Alice n’osa pas désobéir, bien qu’elle fût sûre que les mots allaient lui venir tout de travers. Elle continua donc d’une voix tremblante:

“Passant près de chez lui, j’ai vu, ne vous déplaise,
Une huître et un hibou qui dînaient fort à l’aise.”

“A quoi bon répéter tout ce galimatias,” interrompit la Fausse-Tortue, “si vous ne l’expliquez pas à mesure que vous le dites? C’est, de beaucoup, ce que j’ai entendu de plus embrouillant.”

“Oui, je crois que vous feriez bien d’en rester là,” dit le Griffon; et Alice ne demanda pas mieux.

“Essaierons-nous une autre figure du Quadrille de Homards?” continua le Griffon. “Ou bien, préférez-vous que la Fausse-Tortue vous chante quelque chose?”

“Oh! une chanson, je vous prie; si la Fausse-Tortue veut bien avoir cette obligeance,” répondit Alice, avec tant d’empressement que le Griffon dit d’un air un peu offensé: “Hum! Chacun son goût. Chantez-lui ‘La Soupe à la Tortue,’ hé! camarade!”

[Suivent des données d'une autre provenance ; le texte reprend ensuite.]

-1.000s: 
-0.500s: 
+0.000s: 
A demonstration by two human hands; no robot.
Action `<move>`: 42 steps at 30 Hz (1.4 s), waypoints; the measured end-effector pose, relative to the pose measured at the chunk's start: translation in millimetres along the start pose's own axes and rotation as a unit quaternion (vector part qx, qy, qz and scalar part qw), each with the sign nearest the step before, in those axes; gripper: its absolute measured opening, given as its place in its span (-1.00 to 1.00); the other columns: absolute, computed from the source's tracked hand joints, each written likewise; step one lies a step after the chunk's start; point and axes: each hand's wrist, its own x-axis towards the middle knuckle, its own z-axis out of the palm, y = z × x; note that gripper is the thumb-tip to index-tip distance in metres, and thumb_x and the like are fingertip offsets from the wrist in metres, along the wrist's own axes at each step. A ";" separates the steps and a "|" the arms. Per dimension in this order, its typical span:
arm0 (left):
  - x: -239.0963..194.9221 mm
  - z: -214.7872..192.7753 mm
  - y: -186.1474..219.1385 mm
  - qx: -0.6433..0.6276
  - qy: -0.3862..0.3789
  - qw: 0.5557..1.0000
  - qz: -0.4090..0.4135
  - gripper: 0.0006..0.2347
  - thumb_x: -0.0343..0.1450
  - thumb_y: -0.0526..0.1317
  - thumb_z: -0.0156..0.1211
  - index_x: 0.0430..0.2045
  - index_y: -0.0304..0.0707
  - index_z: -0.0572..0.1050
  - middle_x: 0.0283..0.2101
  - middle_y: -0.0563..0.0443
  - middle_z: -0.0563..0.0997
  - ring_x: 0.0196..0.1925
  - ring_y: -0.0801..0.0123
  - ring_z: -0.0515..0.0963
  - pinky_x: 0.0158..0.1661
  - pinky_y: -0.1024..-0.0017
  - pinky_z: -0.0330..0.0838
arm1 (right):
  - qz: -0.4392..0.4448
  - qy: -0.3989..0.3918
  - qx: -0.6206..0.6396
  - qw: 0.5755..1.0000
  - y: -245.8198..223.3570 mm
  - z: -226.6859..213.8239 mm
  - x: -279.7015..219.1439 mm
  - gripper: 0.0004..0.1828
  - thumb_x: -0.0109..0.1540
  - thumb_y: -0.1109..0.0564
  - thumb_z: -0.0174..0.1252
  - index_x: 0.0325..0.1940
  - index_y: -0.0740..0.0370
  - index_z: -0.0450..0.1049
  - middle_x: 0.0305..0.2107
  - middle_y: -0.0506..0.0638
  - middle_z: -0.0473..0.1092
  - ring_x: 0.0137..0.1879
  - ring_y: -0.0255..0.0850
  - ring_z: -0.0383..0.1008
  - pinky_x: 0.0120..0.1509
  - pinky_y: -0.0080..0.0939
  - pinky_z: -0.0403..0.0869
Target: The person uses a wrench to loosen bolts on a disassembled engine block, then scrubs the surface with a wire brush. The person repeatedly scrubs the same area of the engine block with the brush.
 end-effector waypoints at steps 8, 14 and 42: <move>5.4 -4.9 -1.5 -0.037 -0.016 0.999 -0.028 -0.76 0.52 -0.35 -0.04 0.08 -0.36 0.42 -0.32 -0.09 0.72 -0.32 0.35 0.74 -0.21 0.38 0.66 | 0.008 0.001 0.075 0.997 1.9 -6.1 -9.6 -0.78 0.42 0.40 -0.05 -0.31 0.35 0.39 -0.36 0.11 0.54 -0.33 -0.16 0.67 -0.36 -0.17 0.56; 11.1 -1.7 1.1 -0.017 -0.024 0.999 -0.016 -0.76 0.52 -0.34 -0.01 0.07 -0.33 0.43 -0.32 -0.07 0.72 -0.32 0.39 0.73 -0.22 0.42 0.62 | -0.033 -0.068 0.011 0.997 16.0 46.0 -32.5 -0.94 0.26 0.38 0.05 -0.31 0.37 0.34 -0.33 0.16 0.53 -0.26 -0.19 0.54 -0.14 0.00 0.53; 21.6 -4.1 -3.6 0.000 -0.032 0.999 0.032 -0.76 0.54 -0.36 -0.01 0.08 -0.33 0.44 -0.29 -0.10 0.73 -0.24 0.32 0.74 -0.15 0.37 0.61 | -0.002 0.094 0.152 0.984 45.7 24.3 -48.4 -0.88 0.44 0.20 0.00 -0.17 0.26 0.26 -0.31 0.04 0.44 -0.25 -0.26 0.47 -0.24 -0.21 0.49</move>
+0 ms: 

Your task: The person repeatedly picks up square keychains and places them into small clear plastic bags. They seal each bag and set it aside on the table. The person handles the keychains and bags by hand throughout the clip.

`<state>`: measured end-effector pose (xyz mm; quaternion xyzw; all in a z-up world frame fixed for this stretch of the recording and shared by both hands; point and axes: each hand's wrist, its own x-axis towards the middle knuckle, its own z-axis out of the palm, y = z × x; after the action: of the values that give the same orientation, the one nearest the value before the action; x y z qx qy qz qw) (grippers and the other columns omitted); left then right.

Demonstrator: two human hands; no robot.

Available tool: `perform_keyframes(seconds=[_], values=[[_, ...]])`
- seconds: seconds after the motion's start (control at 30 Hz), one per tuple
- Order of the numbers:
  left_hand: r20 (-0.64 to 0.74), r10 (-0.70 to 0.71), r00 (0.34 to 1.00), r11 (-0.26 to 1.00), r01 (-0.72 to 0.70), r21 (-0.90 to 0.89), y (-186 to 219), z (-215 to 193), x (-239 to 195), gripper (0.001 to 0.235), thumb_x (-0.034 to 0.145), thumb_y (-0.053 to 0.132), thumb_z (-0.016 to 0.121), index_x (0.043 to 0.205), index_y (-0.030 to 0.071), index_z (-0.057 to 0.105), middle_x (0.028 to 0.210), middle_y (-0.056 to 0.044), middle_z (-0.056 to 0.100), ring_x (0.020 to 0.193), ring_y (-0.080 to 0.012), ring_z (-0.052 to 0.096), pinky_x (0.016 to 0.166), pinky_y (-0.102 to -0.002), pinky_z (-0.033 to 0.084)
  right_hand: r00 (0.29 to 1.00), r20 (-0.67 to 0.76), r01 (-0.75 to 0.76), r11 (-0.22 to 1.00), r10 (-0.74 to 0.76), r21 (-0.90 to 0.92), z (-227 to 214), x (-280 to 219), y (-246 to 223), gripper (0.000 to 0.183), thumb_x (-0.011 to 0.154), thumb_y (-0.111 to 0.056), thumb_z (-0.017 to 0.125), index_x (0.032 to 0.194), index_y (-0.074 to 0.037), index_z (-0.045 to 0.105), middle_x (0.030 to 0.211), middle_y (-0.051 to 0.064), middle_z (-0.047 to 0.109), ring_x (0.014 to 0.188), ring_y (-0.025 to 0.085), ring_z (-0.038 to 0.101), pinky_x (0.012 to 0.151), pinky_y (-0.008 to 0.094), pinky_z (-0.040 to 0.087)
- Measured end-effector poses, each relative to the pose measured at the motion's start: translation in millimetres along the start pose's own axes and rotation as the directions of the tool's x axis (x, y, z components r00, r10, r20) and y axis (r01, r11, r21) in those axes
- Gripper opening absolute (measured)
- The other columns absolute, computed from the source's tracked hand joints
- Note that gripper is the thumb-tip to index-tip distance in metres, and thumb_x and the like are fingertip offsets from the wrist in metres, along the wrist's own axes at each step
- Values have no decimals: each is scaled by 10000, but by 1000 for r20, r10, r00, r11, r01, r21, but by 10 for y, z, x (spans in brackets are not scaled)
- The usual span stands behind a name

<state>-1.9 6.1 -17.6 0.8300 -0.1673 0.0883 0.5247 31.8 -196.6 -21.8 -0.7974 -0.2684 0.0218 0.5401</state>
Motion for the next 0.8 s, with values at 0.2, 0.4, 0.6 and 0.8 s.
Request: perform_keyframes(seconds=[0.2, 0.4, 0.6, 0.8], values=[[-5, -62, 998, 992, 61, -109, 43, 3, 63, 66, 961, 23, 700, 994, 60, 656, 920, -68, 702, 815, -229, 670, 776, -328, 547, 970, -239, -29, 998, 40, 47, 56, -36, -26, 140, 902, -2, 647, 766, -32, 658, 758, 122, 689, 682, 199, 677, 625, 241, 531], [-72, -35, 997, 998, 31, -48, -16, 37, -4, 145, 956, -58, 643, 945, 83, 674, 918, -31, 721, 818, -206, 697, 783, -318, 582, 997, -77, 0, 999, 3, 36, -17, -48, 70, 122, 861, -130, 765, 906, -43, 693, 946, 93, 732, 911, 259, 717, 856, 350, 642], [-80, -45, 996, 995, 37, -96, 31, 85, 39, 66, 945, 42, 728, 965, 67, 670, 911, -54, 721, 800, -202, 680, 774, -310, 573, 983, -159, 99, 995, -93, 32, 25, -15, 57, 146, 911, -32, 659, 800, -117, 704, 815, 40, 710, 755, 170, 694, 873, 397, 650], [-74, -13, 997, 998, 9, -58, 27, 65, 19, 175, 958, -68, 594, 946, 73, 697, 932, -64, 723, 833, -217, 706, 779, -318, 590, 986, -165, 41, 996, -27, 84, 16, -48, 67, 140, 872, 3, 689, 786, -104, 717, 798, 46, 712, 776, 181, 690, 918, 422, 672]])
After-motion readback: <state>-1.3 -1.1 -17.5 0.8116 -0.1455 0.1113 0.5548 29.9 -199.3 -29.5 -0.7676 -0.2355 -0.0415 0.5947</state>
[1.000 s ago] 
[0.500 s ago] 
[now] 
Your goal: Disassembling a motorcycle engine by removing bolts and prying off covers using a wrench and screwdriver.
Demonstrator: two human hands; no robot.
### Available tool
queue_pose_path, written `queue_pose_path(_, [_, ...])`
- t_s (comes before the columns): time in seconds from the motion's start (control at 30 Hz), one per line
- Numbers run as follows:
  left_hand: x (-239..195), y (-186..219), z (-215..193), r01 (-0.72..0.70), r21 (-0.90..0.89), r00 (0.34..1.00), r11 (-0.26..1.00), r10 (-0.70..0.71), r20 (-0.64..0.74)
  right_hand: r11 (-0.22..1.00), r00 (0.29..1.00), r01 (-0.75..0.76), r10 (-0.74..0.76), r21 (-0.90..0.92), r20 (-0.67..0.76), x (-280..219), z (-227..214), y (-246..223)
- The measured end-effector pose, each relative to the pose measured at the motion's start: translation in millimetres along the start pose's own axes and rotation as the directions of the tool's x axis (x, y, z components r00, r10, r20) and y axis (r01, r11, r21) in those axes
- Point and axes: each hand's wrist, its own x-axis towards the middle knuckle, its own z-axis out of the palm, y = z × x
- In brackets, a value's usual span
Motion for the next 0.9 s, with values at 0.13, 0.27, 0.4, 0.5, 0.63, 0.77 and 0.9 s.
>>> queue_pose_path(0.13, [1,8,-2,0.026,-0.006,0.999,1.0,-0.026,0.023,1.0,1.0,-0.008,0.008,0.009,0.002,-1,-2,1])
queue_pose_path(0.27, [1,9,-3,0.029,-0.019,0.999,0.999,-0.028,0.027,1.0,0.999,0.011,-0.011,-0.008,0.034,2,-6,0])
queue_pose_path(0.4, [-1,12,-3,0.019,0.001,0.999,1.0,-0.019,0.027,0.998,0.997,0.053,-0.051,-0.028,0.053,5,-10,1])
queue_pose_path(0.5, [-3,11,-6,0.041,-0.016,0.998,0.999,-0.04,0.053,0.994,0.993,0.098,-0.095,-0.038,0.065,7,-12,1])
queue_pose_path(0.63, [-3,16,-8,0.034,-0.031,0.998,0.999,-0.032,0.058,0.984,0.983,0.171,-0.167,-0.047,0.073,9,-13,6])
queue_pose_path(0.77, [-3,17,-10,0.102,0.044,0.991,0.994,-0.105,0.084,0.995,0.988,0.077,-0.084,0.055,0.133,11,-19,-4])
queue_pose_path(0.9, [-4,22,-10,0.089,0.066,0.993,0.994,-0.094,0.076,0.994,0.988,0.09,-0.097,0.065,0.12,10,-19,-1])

La Fausse-Tortue poussa un profond soupir et commença, d’une voix de temps en temps étouffée par les sanglots:

“O doux potage,
O mets délicieux!
Ah! pour partage,
Quoi de plus précieux?
Plonger dans ma soupière
Cette vaste cuillère
Est un bonheur
Qui me réjouit le cœur.”

“Gibier, volaille,
Lièvres, dindes, perdreaux,
Rien qui te vaille,——
Pas même les pruneaux!
Plonger dans ma soupière
Cette vaste cuillère
Est un bonheur
Qui me réjouit le cœur.”

“Bis au refrain!” cria le Griffon; et la Fausse-Tortue venait de le reprendre, quand un cri, “Le procès va commencer!” se fit entendre au loin.